Bununla birlikte, Hakim Roche hükmün son kısmında Osman Ağa’nın geçmiş bazı faaliyetlerinin korsanlıkla bağdaşan bir tabiatta olduğunun altını çizmiştir. Davalı avukatı tarafından, Osman Ağa’nın daha önceden bir Fransız gemisinden haraç aldığı ve yüküne el koyduğu belirtilmiştir. Hakim Roche da bu örneğe dayanarak Osman Ağa’nın kişisel menfaat temelinde haydutluk yapabildiğini belirtmiştir. Ankara Hükümeti ise bu olayda sadece Fransız hükümetine bir özür tevdi etmekle yetinmiştir. O zamanki şartlar gereğince Yunan hükümetine benzer muamele yapılmaması doğal karşılanmıştır. Kararda, savaş esnasında devlet tarafından el konulan gemilerin “medeni uluslarda” ganimet mahkemeleri kanalıyla muhakeme edildiği ancak Ankara Hükümeti ve Osman Ağa’nın bu yaklaşımda olmadıkları belirtilmiştir.
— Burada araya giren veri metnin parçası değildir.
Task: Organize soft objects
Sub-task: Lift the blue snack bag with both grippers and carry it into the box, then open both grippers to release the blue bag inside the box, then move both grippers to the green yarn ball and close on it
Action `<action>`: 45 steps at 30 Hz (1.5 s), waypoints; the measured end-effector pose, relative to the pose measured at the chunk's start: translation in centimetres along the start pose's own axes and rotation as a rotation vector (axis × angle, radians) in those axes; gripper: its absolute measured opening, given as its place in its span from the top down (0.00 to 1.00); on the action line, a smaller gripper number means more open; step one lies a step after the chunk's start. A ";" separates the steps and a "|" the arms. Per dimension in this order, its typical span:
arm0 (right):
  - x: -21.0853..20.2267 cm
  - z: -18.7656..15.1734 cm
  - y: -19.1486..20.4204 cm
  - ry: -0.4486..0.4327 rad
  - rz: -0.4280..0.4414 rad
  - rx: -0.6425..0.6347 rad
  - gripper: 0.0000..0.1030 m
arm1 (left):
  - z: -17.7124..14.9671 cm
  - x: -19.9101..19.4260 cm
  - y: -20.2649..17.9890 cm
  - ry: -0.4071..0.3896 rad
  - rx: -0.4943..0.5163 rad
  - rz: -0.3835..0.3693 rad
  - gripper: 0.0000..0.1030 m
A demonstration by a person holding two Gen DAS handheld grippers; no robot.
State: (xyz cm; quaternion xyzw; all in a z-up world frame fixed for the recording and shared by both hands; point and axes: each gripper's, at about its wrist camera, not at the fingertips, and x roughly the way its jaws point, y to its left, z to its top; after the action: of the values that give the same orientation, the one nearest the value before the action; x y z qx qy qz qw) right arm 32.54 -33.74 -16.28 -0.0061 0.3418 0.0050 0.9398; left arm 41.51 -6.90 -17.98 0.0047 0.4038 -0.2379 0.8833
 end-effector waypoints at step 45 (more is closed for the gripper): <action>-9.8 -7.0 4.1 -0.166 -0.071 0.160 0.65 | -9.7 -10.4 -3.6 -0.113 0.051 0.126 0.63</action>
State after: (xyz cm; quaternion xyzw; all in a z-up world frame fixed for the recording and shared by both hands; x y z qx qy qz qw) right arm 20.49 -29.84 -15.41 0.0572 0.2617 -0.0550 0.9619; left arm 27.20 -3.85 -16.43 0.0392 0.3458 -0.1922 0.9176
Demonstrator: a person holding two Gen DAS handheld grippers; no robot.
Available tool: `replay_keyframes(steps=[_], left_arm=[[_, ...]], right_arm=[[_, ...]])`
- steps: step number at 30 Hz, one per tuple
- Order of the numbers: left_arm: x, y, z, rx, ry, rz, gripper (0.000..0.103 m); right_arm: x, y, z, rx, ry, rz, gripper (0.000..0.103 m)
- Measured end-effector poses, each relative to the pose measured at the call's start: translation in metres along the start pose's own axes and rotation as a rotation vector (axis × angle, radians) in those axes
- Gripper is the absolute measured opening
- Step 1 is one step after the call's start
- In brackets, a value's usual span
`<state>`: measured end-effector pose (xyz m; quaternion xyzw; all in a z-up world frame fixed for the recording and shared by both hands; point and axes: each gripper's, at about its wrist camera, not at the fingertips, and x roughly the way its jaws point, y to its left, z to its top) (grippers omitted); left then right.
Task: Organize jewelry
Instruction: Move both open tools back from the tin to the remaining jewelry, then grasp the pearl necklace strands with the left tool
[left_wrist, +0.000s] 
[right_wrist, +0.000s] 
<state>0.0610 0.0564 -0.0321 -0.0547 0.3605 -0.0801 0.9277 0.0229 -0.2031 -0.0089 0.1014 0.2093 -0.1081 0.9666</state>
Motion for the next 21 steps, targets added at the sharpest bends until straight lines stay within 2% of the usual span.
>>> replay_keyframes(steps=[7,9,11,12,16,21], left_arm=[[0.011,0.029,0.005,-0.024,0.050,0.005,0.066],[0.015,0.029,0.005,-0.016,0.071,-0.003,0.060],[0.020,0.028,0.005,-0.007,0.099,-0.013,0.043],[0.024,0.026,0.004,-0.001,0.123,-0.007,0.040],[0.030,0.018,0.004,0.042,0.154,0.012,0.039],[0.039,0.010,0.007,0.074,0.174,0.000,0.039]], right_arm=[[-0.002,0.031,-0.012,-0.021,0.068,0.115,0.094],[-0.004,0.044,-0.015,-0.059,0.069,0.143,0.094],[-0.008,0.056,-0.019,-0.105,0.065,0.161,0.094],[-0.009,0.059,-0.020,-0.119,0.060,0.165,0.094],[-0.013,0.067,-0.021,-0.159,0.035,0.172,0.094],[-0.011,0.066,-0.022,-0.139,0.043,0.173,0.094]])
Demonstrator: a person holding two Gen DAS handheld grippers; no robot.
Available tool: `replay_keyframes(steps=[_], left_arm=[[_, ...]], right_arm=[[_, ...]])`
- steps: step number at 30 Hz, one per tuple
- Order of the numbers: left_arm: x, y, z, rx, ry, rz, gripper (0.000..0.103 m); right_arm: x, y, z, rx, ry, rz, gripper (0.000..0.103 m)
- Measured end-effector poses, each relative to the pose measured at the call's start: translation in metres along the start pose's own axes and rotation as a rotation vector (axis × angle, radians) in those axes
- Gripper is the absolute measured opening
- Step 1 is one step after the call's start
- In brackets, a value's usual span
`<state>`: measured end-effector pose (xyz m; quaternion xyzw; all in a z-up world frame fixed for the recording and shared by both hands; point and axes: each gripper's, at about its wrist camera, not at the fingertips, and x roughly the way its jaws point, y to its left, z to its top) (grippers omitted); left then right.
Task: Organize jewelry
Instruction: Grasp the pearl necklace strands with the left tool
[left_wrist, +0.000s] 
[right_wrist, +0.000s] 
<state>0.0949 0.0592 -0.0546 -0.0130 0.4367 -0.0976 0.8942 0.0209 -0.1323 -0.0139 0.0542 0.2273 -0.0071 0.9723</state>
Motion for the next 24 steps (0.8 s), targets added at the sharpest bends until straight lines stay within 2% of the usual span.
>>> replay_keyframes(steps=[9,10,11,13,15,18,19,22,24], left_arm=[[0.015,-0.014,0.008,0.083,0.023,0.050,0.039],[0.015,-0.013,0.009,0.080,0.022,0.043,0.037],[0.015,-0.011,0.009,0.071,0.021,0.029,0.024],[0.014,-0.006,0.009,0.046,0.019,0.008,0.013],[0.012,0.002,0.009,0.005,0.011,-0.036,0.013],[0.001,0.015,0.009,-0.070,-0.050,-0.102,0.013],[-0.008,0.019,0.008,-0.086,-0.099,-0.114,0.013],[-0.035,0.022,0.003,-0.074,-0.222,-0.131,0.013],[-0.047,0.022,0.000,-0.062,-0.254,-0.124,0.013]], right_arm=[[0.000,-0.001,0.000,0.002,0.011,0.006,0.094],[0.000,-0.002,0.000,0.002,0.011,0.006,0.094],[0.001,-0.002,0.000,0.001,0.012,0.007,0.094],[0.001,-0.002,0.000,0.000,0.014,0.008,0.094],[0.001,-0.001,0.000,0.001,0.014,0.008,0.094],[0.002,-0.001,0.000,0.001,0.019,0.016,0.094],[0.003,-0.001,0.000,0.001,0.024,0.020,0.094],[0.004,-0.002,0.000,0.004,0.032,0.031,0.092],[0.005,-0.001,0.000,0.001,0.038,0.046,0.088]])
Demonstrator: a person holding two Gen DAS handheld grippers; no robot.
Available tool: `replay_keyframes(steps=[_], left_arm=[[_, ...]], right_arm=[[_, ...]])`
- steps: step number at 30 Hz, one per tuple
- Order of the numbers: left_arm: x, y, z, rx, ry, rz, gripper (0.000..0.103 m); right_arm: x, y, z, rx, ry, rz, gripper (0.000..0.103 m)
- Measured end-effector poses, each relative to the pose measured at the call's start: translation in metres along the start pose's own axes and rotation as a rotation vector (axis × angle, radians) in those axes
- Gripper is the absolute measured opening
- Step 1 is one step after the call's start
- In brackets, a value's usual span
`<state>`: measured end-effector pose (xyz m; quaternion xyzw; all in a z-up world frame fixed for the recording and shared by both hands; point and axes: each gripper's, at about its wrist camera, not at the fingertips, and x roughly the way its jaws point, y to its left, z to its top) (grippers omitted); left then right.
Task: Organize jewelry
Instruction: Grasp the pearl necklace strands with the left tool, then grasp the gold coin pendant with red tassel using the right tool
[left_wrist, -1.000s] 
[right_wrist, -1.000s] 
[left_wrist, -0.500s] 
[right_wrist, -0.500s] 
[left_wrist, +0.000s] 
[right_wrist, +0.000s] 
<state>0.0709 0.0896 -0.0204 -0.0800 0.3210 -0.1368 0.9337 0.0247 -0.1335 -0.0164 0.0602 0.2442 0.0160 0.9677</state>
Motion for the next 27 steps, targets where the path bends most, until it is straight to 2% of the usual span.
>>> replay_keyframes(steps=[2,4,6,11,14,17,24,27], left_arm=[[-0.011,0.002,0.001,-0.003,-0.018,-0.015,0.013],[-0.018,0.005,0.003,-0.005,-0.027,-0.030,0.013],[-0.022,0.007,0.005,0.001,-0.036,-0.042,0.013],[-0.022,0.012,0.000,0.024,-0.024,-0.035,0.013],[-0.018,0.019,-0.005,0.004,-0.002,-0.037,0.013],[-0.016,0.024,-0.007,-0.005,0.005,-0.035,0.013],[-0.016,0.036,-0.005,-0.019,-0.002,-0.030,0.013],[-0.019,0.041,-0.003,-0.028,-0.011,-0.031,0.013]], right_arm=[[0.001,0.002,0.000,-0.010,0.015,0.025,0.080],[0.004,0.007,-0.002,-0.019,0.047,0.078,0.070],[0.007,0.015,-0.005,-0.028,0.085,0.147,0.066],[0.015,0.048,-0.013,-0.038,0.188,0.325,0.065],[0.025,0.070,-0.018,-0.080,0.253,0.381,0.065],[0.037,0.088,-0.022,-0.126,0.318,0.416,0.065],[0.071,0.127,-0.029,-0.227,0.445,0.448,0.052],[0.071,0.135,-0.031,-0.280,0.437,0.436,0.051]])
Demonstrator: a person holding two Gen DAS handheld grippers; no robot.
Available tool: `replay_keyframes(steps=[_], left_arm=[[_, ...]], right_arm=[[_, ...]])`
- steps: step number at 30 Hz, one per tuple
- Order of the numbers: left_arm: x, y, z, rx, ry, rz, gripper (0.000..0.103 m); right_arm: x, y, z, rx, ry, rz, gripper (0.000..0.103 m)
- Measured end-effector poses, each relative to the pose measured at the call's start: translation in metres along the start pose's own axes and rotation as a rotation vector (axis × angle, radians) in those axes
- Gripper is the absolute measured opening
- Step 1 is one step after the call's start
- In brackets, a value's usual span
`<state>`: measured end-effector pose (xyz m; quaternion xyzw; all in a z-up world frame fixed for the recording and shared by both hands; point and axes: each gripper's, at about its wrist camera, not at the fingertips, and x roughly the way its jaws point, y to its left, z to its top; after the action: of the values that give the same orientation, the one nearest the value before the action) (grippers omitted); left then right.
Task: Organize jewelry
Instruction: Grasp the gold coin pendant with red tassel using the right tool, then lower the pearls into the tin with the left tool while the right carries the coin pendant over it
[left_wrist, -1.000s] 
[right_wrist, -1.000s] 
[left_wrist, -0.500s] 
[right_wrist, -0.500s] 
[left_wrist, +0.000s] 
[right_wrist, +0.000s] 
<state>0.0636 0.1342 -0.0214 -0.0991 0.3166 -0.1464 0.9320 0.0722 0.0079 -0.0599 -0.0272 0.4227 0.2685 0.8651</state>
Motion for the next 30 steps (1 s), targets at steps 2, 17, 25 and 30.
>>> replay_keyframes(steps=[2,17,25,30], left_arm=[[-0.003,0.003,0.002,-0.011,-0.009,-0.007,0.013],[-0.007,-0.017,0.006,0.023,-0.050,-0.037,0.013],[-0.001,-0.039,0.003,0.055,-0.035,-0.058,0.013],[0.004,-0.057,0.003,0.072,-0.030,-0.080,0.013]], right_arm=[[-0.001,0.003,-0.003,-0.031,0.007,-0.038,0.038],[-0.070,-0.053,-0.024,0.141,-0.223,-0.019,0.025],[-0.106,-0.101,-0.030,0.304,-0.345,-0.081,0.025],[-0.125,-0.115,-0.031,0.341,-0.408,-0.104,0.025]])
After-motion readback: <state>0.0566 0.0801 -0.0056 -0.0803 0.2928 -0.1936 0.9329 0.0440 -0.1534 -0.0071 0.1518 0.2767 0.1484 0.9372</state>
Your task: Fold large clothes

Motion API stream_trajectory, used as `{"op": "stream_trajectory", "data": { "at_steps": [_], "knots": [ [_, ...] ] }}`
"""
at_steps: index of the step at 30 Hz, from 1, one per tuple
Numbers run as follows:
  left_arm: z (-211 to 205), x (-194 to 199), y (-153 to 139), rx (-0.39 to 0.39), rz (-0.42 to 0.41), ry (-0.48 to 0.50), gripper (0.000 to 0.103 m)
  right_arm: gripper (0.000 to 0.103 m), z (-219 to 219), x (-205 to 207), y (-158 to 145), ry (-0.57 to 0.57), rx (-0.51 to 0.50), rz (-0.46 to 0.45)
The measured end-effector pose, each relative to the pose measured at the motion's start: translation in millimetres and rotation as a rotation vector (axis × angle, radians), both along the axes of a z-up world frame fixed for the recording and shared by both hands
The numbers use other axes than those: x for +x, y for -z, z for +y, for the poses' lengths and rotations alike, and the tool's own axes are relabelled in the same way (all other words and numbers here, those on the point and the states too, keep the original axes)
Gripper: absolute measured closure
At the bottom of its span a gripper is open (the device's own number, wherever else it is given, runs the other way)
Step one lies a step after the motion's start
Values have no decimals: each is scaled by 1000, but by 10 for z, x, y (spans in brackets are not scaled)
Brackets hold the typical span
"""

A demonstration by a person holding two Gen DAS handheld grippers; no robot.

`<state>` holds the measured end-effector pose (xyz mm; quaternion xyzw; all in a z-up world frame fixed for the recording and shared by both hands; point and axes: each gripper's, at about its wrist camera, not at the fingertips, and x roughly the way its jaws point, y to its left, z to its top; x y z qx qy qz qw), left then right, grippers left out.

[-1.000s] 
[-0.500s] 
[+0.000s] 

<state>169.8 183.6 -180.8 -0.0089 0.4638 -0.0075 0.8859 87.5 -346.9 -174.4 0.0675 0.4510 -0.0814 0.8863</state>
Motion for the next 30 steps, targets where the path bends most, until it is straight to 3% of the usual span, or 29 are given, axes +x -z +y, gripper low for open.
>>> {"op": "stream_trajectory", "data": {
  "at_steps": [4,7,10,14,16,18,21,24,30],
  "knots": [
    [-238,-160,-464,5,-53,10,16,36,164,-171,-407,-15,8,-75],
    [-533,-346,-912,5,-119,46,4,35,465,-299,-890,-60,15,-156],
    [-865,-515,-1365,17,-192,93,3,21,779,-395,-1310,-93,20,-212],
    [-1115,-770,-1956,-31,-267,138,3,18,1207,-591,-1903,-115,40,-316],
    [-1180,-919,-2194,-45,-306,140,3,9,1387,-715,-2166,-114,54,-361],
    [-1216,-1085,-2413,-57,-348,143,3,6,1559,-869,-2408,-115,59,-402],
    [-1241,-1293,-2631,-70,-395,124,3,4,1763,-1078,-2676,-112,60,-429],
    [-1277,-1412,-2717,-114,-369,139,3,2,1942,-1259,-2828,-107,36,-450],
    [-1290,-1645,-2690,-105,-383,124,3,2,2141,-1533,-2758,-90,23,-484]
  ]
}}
Hakim Roche, Osman Ağa hakkındaki tüm bu menfi tanıklıklar, deliller ve kişisel kanaatlerine rağmen nihai hükmünü verirken Osman Ağa’nın gemiyi ele geçirmekteki asıl maksadını baz almıştır. Ankara Hükümeti tarafından kendisine tevdi edilen valilik görevi, Giresun bölgesinde devlet otoritesini temsil etmesi, Kuvay-ı Milliye kuvvetlerini bölgede komuta etmesi ve ayrıca geminin sonraki tarihlerde Batum’dan silah taşıma amacıyla kullanılmasından hareketle, Osman Ağa’nın amacı kişisel kazanç maksatlı ayrım gözetmeden soygun yapma olarak değerlendirilmemiştir. Aksine, Hakim Roche, Osman Ağa’nın, bağımsızlık mücadelesini desteklemek için toplumsal bir dava uğruna dava konusu olan gemiye el koyduğu sonucuna varmıştır. Dolayısıyla, yukarıda verilen korsanlık tanımının temel unsurları olan kişisel kazanç sağlamak için ve ayrım gözetmeden saldırının gerçekleştirilmesi şartları burada sağlanmamıştır. Osman Ağa, tüm insanlığın düşmanı değil, sadece Yunan devletinin düşmanıdır ve korsan değildir.
Kanaatimizce de, devlet tarafından savaş esnasında el koyma hükmü isabetli olsa da sonuca giden süreçteki bir çok analizin objektifliği soru işaretleriyle doludur. Fakat bunlar da, davanın görüldüğü konjonktür ile açıklanabilir. Sonuç olarak, Kuvay-ı Milliye hareketinin Giresun’daki önemli isimlerinden olan Osman Ağa bu gemiyi Yunanistan’ın işgallerine karşı ele geçirmiş ve bu fiilini gerçekleştirirken de facto devlet ajanı olarak hareket etmiştir. Dolayısıyla davaya söz konusu olan olayda, korsan saldırı durumu söz konusu değildir.